Communicate with and educate your staff, members and persons in the communities you serve
Plan for the impact of a pandemic on your staff, members and communities that you serve
Set up policies to follow during a pandemic
Allocate resources to protect your staff, members and communities that you serve during a pandemic
Coordinate with external organizations and help your community
A Child Care and Preschool Pandemic Influenza Preparedness Checklist is available to assist organizations with child development initiatives.
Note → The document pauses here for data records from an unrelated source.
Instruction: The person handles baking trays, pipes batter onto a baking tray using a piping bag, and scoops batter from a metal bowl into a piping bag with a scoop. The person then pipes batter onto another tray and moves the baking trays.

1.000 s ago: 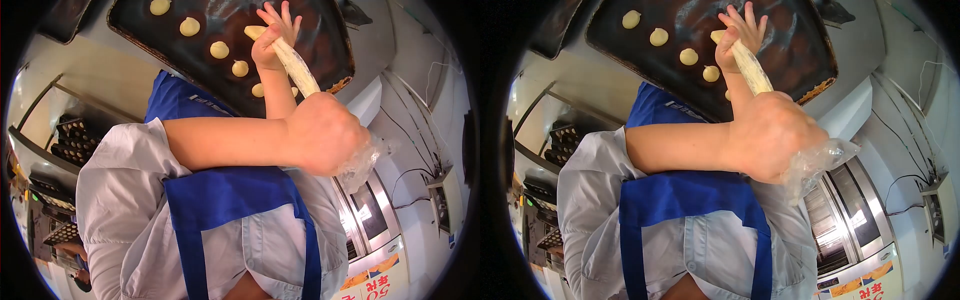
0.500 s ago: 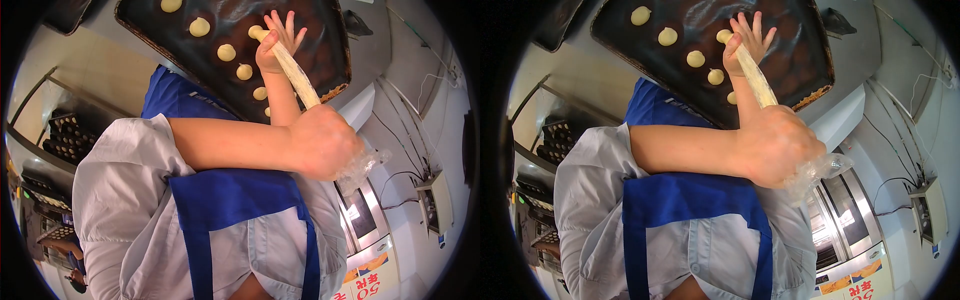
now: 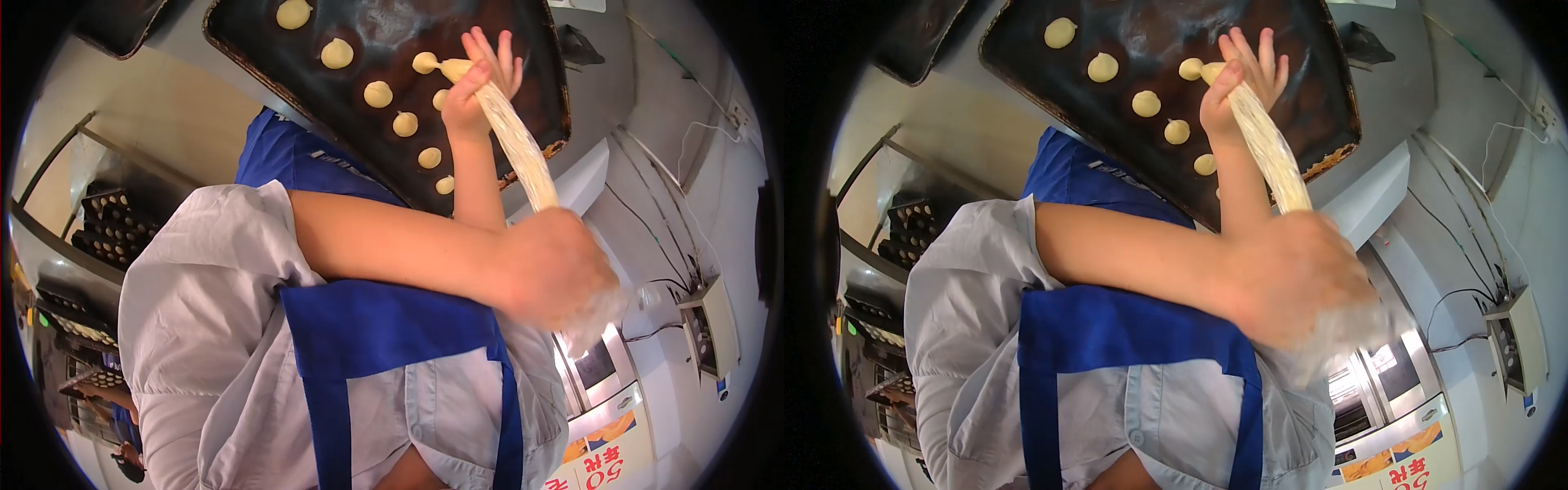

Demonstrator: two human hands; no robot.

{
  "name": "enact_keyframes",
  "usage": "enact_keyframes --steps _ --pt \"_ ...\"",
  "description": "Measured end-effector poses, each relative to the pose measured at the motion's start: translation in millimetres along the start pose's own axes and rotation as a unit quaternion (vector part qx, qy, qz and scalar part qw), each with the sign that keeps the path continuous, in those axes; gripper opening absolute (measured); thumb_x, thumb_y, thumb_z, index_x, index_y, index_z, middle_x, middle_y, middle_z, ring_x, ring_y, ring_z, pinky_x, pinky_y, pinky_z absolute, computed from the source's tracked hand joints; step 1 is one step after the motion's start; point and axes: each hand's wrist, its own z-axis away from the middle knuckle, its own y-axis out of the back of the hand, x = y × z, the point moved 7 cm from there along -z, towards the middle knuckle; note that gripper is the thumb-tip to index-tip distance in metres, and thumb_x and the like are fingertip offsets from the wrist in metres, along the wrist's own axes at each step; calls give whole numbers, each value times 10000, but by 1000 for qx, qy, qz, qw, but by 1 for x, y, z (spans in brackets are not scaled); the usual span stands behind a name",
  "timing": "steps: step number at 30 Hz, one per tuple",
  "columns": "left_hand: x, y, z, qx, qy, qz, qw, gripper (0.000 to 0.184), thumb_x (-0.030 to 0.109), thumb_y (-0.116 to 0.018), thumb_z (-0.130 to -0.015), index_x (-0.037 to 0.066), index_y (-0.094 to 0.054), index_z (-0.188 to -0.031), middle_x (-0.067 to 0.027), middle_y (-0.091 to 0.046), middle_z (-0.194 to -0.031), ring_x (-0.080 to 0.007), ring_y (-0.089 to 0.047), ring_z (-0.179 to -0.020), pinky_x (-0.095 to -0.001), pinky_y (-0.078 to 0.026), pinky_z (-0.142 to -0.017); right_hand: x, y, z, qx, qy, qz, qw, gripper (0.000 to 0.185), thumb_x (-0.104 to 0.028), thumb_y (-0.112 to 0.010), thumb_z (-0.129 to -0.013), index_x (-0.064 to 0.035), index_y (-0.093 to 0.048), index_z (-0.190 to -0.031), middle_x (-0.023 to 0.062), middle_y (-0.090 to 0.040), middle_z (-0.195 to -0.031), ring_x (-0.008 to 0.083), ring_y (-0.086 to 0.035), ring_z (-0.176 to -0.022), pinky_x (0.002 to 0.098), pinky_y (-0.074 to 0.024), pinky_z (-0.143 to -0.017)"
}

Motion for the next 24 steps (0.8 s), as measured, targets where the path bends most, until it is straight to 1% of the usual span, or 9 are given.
enact_keyframes --steps 2,4,6,7,8,10,13,15,24 --pt "20 8 -4 57 -49 4 997 199 291 -621 -625 121 -592 -724 0 -563 -657 -197 -578 -611 -314 -428 -530 -7 18 -15 42 4 -11 999 466 -151 -227 -939 -57 -682 -979 50 -642 -1107 336 -467 -1207 481 -252 -1037" --pt "33 1 -10 -50 -73 -26 996 165 273 -613 -619 129 -566 -684 17 -535 -624 -186 -574 -594 -310 -421 -521 -20 20 -35 52 18 -2 998 498 -148 -180 -947 -53 -668 -979 51 -642 -1104 338 -473 -1200 488 -265 -1025" --pt "30 12 -12 -17 -65 -60 996 159 270 -609 -619 129 -552 -665 16 -529 -614 -185 -571 -581 -308 -422 -518 -42 20 -52 78 65 -101 990 345 -211 -335 -946 -57 -642 -982 63 -651 -1049 320 -515 -1145 454 -337 -982" --pt "25 20 -13 16 -55 -95 994 156 267 -605 -619 128 -538 -645 15 -523 -603 -183 -569 -569 -306 -424 -514 -42 12 -60 9 31 -77 997 461 -225 -249 -966 -20 -661 -945 116 -648 -1058 361 -495 -1177 500 -302 -1009" --pt "19 25 -13 16 -54 -96 994 156 267 -605 -619 128 -538 -645 15 -523 -603 -183 -569 -569 -306 -424 -514 -45 1 -62 -16 14 -83 996 453 -223 -250 -966 -26 -658 -969 99 -645 -1073 349 -498 -1177 483 -304 -1007" --pt "-2 46 -12 70 -14 -103 992 150 244 -618 -604 122 -543 -651 3 -519 -584 -191 -569 -551 -315 -426 -496 -46 -24 -58 -33 19 -51 998 445 -216 -248 -967 -27 -650 -985 87 -643 -1082 335 -499 -1180 481 -295 -1014" --pt "-17 66 -7 70 22 -97 993 150 215 -638 -581 114 -543 -639 -16 -520 -571 -205 -569 -541 -328 -426 -473 -42 -49 -50 -59 15 -33 998 432 -206 -250 -964 -27 -639 -1026 103 -620 -1132 331 -468 -1210 515 -263 -1029" --pt "-21 73 -5 75 28 -102 992 147 203 -645 -574 111 -547 -634 -22 -522 -564 -211 -570 -537 -335 -426 -468 -40 -59 -45 -83 9 -24 996 429 -214 -255 -960 -28 -625 -1070 122 -590 -1185 330 -439 -1235 547 -234 -1038" --pt "-25 76 1 97 29 -80 992 65 124 -620 -527 117 -581 -579 -44 -555 -531 -226 -588 -519 -347 -438 -452 -38 -79 -42 -128 9 -12 992 437 -237 -261 -952 -30 -606 -1122 124 -560 -1233 325 -423 -1247 532 -235 -1045"
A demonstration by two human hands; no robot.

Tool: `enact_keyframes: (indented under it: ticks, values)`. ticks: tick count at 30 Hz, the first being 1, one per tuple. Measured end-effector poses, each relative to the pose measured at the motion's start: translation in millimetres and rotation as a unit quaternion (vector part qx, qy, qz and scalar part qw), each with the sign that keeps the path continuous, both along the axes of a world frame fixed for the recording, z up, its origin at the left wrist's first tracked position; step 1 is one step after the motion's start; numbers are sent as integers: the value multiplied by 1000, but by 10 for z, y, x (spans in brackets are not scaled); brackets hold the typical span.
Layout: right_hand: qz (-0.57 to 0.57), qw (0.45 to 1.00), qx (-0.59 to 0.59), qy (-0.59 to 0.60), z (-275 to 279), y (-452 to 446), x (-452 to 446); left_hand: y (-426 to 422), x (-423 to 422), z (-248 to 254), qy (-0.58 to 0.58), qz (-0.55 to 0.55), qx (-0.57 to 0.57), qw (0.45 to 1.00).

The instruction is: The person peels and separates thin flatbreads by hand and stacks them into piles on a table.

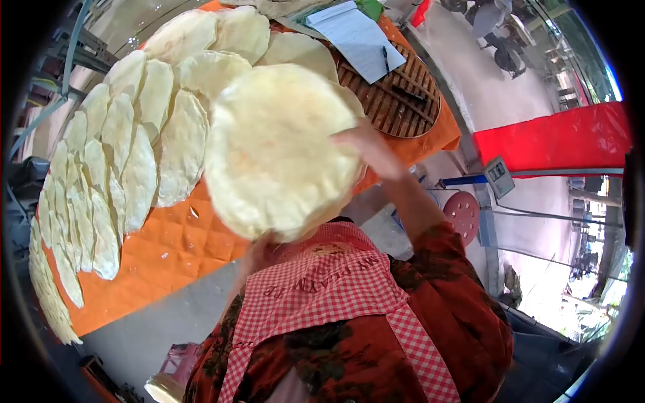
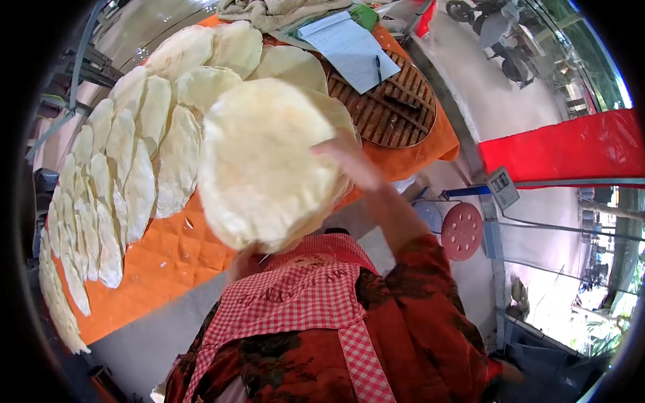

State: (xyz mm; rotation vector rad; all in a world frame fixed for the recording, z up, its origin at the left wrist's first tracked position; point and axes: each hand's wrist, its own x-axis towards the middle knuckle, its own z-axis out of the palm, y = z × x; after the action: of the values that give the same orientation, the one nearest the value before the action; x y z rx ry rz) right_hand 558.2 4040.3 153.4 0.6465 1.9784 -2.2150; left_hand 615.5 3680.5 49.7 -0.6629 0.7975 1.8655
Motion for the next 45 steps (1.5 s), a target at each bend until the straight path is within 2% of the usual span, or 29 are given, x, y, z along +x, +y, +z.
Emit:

Elements of the checklist include:
Planning and Coordination
Student Learning and Program Operations including ways to help families continue their child's learning if your child care program or preschool is closed and ways to continue basic functions if your program is closed (for example, continue meeting payroll and keeping in touch with staff and student's families).
Infection Control Policies and Actions
Additional resources to support pandemic preparedness efforts:
Guidance for Protecting At-Risk Populations during an Influenza Pandemic, produced by the Association of State and Territorial Health Officials (ASTHO), describes key elements for an effective plan for helping communities before, during, and after a pandemic hits.
See the H1N1 Flu website from the Centers for Disease Control and Prevention (CDC) for updated Swine Flu national information. One feature on the website is Seasonal Flu Information for Schools & Childcare Providers.
CAA leadership with effective Emergency Preparedness and Disaster Relief planning is an element of ROMA National Goal 4: Partnerships Among Supporters and Providers of Services to Low-Income People Are Achieved with a focus on ensuring that a complete continuum of care is instituted for low-income people.